YOUR TASK:
Going through the data below, copy out each line where the word "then" shows up.

RECORDS PROVIDED:
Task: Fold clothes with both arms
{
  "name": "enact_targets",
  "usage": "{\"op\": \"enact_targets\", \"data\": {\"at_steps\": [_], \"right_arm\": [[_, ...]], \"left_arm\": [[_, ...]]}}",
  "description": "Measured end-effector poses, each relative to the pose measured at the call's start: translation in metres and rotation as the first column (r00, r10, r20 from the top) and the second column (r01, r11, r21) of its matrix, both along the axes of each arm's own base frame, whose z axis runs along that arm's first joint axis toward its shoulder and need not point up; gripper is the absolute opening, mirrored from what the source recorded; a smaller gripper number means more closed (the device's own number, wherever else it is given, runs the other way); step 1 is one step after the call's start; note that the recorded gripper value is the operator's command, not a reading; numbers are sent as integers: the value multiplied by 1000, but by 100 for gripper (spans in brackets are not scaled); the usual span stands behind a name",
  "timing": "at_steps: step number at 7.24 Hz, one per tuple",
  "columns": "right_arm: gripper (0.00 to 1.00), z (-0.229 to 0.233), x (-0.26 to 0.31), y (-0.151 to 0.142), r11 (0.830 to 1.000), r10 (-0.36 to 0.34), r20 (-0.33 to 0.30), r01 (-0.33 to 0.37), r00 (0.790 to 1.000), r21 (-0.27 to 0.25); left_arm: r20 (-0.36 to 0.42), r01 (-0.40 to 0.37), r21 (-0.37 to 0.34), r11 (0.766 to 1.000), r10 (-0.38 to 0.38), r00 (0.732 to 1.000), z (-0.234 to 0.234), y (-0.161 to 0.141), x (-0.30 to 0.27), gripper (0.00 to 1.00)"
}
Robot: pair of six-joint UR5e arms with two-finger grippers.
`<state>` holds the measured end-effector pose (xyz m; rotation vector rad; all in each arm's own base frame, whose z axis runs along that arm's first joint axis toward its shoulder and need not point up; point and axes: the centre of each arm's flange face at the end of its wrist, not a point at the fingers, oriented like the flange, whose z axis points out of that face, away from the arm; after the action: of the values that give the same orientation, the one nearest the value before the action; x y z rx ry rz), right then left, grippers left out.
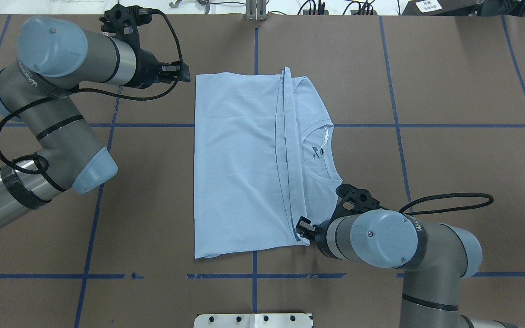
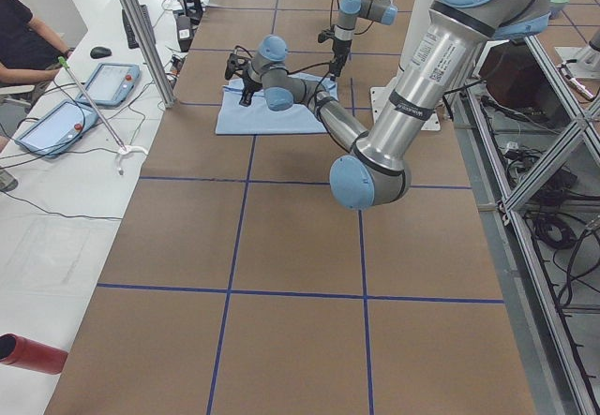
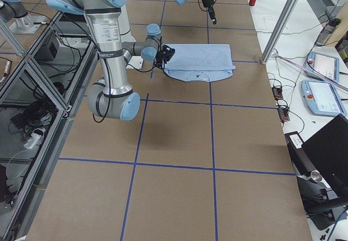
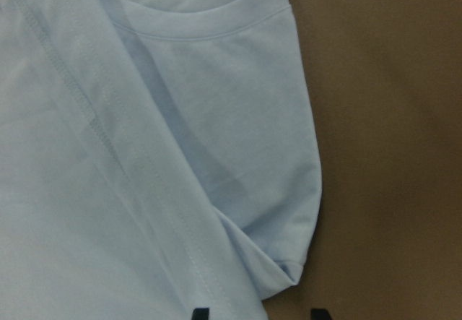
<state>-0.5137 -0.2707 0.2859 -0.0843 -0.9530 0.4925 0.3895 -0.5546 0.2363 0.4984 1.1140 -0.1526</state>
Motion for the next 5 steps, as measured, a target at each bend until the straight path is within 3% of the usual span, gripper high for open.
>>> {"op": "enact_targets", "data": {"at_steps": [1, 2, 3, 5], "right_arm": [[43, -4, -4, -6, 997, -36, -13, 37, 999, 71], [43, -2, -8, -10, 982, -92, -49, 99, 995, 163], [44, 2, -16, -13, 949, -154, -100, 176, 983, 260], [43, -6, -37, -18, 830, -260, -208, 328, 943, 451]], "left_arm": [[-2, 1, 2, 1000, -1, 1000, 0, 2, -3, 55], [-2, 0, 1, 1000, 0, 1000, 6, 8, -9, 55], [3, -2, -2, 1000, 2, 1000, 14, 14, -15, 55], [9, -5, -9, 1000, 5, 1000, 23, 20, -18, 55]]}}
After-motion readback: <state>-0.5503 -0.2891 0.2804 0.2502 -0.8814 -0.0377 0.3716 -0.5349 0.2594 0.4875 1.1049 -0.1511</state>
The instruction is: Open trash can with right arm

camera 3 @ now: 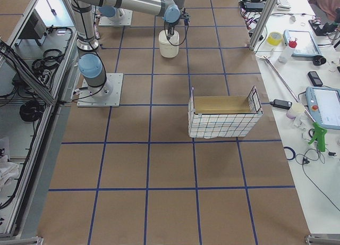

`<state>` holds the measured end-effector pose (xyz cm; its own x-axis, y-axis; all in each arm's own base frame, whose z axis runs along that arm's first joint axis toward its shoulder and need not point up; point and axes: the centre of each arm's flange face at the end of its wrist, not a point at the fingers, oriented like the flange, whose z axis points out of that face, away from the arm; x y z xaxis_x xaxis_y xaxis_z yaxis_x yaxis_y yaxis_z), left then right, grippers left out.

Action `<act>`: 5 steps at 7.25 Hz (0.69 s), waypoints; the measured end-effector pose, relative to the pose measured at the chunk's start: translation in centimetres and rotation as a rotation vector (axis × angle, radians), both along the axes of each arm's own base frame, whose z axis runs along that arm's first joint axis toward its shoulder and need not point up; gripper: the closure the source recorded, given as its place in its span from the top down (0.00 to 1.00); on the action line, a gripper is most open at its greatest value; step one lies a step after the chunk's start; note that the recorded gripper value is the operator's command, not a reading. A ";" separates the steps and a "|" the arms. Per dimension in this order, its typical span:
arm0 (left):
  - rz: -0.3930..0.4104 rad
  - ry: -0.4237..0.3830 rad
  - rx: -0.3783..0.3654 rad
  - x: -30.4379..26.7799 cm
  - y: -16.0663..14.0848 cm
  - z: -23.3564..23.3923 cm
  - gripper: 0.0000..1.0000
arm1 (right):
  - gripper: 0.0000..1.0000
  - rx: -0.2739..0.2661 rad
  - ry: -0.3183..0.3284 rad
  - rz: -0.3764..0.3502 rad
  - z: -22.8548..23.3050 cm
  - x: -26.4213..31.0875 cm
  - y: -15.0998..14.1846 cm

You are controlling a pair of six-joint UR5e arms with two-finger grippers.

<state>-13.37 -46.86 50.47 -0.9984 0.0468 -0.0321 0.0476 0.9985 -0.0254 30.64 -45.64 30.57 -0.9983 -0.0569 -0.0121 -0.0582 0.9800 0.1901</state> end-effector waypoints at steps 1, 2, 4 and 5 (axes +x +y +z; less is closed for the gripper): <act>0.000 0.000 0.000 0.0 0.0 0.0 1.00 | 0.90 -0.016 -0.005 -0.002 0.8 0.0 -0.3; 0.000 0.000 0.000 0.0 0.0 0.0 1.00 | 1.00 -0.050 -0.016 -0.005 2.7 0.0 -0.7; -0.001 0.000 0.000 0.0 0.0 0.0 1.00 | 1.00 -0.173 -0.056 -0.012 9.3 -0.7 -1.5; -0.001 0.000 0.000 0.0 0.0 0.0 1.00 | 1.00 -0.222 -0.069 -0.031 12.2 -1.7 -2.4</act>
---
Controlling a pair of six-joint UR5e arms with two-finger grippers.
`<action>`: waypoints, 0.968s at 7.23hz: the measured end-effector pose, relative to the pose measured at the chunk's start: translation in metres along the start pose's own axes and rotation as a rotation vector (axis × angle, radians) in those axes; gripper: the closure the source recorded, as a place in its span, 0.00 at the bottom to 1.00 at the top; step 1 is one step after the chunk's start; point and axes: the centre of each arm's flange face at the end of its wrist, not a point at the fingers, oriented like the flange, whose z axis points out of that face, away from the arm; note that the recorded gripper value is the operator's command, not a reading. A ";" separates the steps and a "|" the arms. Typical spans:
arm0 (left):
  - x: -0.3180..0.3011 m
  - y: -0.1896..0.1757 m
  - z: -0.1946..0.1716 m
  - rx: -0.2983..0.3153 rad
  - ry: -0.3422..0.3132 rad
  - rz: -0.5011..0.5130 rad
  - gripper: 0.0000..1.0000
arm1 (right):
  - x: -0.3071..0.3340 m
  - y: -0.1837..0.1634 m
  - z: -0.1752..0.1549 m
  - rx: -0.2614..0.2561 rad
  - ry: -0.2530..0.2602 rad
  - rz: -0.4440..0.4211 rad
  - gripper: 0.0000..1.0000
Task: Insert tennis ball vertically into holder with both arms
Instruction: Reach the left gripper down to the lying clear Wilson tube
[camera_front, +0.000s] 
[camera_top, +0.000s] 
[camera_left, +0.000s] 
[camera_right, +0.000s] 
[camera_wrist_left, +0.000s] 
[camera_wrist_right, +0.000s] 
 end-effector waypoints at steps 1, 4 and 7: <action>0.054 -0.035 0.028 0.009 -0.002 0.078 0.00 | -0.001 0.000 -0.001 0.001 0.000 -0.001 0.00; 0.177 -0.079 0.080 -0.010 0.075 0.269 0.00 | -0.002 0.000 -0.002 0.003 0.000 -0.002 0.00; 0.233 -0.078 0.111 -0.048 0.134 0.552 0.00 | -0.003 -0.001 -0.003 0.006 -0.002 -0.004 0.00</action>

SOLUTION TO THIS PROBLEM:
`<state>` holds the measured end-effector pose (xyz m; rotation vector rad; all in each arm's own base frame, whose z axis runs along that arm's first joint axis toward its shoulder and need not point up; point and axes: the centre of each arm's flange face at the end of its wrist, not a point at the fingers, oriented like the flange, whose z axis points out of that face, away from the arm; after the action: of the values that give the same orientation, the one nearest the value before the action; x y z rx ry rz), right then left, grippers left out.
`<state>` holds the measured end-effector pose (xyz cm; its own x-axis, y-axis; all in each arm's own base frame, whose z axis runs along that arm's first joint axis toward its shoulder and need not point up; point and axes: the centre of each arm's flange face at the end of its wrist, not a point at the fingers, oriented like the flange, whose z axis points out of that face, away from the arm; x y z xaxis_x xaxis_y xaxis_z yaxis_x yaxis_y yaxis_z), left then right, grippers left out.

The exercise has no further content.